__Brief__
Copying rule for the data below: pictures stay out, and only the lines from the one with "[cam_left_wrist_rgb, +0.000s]" down to the one with "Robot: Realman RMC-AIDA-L", inclusive, are repeated exactly.
# # #
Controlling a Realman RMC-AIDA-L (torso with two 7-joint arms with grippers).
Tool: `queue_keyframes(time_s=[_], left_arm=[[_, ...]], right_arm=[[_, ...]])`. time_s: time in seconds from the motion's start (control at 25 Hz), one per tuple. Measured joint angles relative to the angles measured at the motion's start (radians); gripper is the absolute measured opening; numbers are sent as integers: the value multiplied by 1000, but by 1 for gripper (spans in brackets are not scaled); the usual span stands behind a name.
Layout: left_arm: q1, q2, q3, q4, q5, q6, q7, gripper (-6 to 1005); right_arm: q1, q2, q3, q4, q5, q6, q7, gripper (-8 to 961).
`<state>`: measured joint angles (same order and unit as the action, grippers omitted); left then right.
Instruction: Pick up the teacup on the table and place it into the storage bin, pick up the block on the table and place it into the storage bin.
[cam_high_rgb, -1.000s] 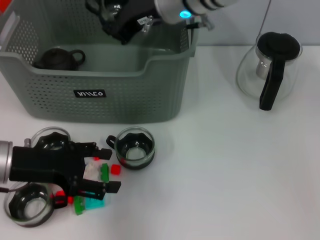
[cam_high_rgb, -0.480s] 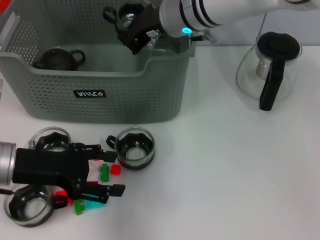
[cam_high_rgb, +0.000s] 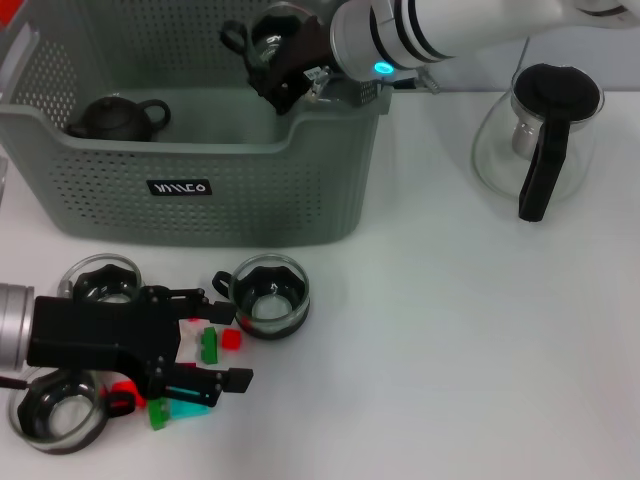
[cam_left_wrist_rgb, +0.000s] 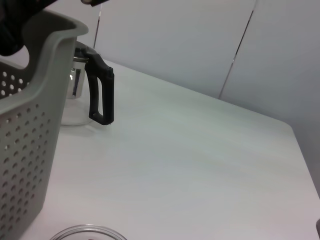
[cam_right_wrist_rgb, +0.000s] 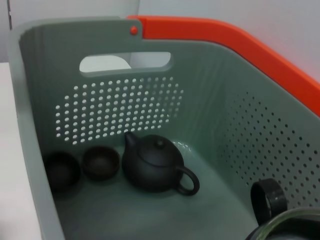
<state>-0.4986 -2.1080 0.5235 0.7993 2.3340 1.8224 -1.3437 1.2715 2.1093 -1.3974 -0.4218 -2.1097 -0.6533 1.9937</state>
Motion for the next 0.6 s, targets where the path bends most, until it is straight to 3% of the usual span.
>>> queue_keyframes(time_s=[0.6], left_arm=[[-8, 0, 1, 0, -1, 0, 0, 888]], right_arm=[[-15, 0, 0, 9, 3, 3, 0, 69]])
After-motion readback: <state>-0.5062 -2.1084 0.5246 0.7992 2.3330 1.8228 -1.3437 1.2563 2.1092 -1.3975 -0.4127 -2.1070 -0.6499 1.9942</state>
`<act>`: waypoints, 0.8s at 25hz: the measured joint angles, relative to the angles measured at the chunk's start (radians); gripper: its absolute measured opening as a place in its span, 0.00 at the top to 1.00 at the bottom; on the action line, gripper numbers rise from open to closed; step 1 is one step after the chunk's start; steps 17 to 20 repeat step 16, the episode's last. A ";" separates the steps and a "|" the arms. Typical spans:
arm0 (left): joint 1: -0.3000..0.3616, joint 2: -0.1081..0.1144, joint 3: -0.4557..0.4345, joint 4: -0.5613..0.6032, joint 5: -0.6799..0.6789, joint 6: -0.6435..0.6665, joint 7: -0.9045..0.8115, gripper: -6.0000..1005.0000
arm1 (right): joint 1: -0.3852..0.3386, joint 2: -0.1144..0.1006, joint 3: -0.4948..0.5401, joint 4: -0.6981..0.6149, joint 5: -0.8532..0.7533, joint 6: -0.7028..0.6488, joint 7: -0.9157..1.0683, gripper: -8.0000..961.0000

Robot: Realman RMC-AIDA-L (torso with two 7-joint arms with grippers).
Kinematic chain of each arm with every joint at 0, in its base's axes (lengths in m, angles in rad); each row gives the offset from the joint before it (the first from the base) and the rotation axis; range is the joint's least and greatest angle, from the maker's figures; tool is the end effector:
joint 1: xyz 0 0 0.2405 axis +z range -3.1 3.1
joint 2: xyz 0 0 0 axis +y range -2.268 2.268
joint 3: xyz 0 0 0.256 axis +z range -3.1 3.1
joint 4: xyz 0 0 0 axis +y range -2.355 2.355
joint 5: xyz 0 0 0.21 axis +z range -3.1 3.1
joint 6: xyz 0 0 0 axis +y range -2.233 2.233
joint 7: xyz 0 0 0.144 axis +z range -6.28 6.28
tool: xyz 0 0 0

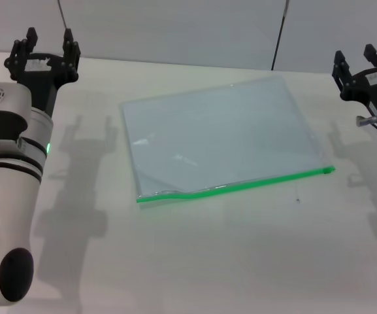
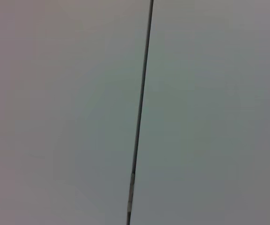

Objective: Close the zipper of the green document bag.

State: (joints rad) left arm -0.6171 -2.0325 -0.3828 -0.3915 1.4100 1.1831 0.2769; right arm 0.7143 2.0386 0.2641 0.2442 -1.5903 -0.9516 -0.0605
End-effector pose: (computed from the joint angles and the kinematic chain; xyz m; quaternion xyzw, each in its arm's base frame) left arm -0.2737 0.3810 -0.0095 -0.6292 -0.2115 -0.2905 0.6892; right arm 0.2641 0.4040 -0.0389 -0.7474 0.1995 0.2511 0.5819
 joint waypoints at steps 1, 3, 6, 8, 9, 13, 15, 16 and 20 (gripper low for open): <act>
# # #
__Your response__
[cam_left_wrist_rgb, +0.000s] 
[cam_right_wrist_rgb, +0.000s] 
<state>-0.4986 -2.1080 0.5235 0.7993 2.3340 1.8224 -1.3437 1.2715 2.1093 -1.3974 -0.4218 -2.1097 -0.6533 1.9937</state>
Motion for the next 0.6 s, targets where the path bends most, until it is straight to 3% of the usual span.
>>> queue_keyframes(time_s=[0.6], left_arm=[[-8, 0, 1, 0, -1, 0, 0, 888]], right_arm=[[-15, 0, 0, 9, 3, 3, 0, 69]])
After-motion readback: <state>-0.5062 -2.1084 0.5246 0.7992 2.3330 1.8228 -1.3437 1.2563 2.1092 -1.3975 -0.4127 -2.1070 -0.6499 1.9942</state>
`<act>`: waypoints, 0.8s at 25hz: the measured joint angles, relative to the angles measured at the chunk's start (radians); gripper: its absolute measured opening as a place in its span, 0.00 at the top to 1.00 at the bottom; on the action line, gripper numbers rise from open to closed; step 1 is one step after the chunk's start; steps 17 to 20 repeat step 16, the episode's last. A ";" separates the steps and a "|" the arms. Typical spans:
arm0 (left): joint 1: -0.3000..0.3616, joint 2: -0.1081..0.1144, joint 3: -0.4557..0.4345, joint 4: -0.5613..0.6032, joint 5: -0.6799..0.6789, joint 6: -0.6435..0.6665, joint 7: -0.9045..0.8115, gripper: -6.0000..1005.0000
arm1 (right): joint 1: -0.3852..0.3386, joint 2: -0.1144..0.1006, joint 3: -0.4948..0.5401, joint 4: -0.6981..0.6149, joint 5: -0.8532..0.7533, joint 6: -0.7028..0.6488, joint 7: -0.9157..1.0683, gripper: -8.0000..961.0000

Robot: Realman RMC-AIDA-L (torso with two 7-joint arms with grippers).

Work on the answer has been completed.